### EXERCISE INSTRUCTIONS
Search the records for "document". Copy every line where it appears.
Start of EXTRACTED DATA
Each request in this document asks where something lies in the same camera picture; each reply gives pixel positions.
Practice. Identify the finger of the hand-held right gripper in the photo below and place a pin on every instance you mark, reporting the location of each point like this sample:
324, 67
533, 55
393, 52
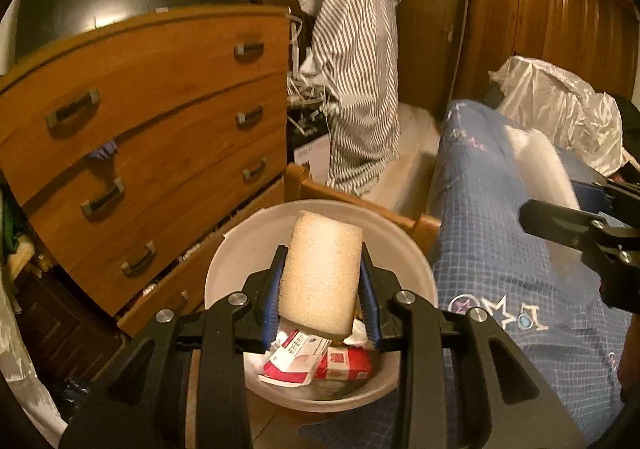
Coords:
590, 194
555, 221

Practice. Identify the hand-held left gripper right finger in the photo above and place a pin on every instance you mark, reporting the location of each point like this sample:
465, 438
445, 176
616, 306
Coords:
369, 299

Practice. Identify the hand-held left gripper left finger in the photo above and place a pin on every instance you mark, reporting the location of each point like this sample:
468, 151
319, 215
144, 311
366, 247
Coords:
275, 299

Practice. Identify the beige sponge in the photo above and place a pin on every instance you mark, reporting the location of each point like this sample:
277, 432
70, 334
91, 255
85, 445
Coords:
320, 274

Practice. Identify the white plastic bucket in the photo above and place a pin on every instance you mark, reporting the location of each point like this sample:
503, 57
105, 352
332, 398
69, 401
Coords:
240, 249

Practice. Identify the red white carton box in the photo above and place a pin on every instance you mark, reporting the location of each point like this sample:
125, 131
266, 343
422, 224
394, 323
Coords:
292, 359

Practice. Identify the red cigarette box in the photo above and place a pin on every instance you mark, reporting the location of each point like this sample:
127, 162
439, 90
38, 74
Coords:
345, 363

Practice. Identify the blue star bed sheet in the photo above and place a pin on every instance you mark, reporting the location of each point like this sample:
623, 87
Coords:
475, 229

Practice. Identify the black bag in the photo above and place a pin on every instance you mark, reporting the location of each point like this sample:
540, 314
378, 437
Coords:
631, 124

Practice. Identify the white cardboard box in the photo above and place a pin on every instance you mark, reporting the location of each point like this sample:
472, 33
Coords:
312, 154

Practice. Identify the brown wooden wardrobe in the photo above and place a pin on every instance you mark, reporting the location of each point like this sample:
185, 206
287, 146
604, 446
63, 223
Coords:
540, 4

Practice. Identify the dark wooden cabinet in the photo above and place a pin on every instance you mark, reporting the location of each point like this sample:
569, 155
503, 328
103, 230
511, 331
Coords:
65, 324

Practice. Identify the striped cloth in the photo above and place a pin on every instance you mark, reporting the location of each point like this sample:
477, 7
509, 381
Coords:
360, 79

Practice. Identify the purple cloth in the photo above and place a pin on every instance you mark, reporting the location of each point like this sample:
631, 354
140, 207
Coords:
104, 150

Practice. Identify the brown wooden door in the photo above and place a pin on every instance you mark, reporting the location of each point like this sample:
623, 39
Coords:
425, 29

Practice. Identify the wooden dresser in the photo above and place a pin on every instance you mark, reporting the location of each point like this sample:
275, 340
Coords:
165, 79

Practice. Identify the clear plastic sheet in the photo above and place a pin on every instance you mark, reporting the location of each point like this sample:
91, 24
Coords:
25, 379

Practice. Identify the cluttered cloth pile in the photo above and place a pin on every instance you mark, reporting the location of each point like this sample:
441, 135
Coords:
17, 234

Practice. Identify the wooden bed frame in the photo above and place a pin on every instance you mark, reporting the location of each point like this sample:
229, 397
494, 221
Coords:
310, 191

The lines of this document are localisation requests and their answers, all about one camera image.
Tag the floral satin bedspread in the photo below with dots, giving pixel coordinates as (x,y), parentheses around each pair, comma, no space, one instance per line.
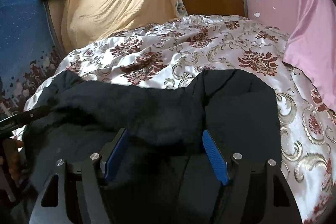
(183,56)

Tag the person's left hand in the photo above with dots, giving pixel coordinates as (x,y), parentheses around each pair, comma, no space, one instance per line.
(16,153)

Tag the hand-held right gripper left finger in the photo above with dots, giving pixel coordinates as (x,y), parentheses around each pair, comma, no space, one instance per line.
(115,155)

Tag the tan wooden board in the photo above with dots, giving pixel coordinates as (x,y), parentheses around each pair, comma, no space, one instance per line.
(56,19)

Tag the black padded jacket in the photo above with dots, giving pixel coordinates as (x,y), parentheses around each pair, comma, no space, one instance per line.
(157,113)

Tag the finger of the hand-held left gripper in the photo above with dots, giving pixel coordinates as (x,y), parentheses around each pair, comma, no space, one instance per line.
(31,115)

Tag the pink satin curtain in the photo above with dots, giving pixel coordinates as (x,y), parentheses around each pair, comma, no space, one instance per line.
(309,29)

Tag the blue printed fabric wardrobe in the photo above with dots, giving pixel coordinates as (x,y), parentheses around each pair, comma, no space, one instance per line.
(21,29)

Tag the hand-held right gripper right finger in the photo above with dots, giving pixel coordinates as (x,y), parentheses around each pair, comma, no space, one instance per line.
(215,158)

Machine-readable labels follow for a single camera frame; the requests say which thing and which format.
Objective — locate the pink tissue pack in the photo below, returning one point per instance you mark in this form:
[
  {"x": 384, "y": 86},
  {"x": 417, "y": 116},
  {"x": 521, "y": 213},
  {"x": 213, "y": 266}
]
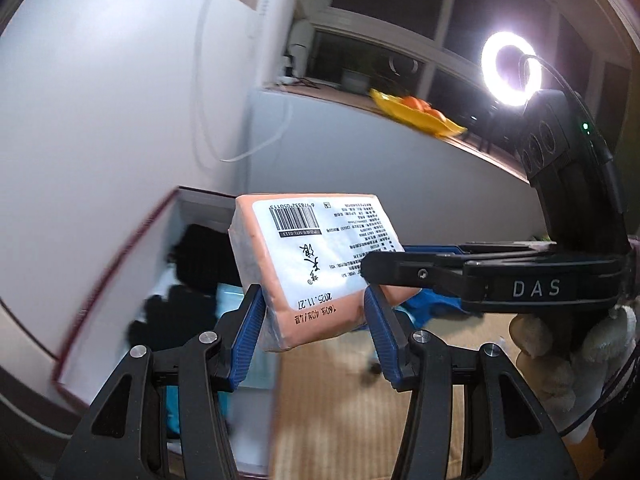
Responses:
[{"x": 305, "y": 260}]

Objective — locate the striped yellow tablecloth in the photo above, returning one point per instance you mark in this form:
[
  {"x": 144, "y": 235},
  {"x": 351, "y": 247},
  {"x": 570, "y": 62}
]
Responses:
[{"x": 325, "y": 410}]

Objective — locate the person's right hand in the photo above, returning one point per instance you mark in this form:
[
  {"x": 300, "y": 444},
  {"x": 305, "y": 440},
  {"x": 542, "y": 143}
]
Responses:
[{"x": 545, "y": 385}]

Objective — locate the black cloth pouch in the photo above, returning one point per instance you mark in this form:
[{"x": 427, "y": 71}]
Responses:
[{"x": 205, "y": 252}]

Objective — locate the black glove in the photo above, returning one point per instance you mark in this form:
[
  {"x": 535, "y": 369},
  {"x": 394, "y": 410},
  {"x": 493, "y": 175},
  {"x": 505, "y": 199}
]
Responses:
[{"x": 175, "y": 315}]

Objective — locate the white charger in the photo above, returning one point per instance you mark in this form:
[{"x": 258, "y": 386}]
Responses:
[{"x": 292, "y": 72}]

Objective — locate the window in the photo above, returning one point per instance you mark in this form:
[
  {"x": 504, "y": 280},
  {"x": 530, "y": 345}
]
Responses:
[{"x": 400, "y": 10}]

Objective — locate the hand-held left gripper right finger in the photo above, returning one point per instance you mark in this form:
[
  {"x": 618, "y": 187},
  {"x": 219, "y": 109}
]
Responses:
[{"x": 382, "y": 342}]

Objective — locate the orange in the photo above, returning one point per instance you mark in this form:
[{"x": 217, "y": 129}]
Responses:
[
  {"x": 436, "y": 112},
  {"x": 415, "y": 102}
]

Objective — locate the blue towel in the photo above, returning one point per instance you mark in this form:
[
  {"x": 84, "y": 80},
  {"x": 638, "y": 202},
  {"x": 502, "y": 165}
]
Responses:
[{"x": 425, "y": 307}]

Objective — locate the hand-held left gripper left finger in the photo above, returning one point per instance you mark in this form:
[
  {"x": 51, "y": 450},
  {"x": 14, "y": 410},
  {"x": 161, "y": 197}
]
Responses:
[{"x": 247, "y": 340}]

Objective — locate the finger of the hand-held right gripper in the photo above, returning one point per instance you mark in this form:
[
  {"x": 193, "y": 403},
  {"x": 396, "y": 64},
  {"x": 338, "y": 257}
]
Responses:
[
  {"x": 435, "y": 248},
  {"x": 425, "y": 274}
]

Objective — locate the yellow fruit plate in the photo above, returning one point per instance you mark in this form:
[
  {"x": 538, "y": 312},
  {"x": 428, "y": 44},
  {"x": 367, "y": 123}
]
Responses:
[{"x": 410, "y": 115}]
End of EXTRACTED DATA
Start of EXTRACTED DATA
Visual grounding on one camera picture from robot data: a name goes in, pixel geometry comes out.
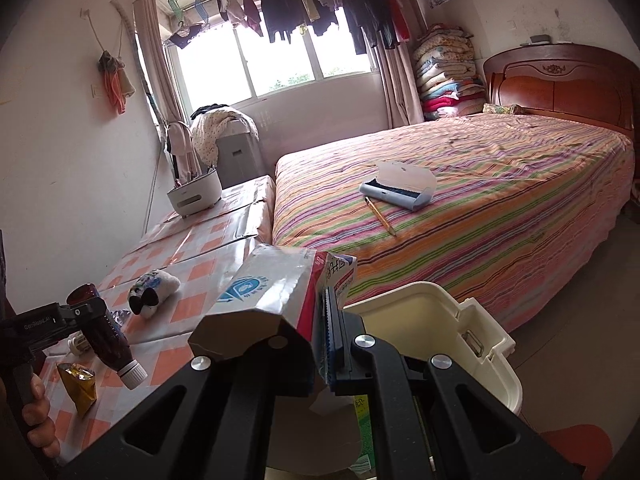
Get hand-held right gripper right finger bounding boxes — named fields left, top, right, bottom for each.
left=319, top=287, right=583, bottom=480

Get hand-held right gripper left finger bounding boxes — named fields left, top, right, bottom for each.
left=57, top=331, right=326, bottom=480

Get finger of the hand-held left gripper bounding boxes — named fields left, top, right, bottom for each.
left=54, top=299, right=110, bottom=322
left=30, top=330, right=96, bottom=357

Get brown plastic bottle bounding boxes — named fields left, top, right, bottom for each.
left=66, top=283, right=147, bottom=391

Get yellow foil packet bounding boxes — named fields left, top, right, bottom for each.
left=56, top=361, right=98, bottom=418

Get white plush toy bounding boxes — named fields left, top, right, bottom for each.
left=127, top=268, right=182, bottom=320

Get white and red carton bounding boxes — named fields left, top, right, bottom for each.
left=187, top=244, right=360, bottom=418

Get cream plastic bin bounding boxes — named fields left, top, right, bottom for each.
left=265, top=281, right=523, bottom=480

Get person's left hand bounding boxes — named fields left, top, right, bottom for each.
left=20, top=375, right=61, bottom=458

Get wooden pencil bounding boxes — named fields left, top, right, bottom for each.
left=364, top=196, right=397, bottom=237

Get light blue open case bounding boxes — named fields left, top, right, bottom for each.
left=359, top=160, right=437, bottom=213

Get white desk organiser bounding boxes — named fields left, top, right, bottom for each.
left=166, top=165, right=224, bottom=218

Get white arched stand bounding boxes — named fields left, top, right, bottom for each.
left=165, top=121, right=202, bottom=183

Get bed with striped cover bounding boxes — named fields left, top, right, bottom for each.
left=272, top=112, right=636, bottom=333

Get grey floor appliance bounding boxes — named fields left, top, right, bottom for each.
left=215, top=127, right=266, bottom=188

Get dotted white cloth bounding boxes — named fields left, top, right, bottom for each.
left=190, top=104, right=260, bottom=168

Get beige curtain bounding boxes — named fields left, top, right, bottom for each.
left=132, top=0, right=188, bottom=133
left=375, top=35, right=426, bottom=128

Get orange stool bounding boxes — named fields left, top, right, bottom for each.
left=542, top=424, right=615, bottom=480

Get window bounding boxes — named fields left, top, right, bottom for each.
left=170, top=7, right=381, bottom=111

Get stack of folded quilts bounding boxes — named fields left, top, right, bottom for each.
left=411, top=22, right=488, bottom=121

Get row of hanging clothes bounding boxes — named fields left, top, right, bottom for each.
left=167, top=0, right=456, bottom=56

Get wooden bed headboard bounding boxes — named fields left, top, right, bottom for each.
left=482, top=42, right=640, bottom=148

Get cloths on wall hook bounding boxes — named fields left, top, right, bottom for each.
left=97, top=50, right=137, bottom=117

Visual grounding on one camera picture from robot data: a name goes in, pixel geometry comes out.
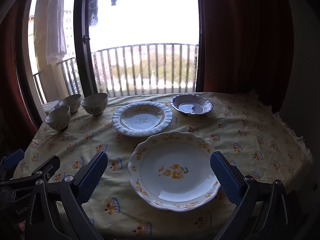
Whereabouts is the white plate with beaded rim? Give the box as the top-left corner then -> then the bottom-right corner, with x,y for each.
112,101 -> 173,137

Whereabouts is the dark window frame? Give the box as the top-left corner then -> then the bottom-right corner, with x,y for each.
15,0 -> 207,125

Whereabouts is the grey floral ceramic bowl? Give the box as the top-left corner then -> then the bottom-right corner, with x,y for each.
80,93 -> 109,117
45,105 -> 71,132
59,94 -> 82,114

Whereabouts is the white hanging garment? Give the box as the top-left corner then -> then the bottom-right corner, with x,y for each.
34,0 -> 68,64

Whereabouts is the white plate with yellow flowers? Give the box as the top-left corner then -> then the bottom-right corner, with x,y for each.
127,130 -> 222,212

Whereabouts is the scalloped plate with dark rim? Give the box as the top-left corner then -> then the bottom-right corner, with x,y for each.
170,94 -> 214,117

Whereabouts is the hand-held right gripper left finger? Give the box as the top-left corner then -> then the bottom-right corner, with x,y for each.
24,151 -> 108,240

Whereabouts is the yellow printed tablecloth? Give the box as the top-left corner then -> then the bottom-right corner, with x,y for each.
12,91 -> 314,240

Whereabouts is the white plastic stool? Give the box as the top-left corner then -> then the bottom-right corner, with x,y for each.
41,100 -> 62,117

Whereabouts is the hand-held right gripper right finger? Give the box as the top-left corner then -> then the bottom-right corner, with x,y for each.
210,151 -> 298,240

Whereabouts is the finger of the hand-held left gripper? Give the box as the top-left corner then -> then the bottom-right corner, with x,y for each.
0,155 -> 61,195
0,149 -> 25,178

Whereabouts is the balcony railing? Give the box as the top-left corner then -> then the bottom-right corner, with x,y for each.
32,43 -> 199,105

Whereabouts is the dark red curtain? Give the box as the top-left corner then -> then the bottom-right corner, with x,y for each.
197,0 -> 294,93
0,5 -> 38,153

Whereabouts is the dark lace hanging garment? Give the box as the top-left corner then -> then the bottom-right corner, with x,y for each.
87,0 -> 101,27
End of EXTRACTED DATA
### RESULT FOR THIS TASK
Each request in this document asks where something lies in the same camera picture; each reply gives pixel positions.
The lines of this document are localisation requests and their answers, all about one camera image.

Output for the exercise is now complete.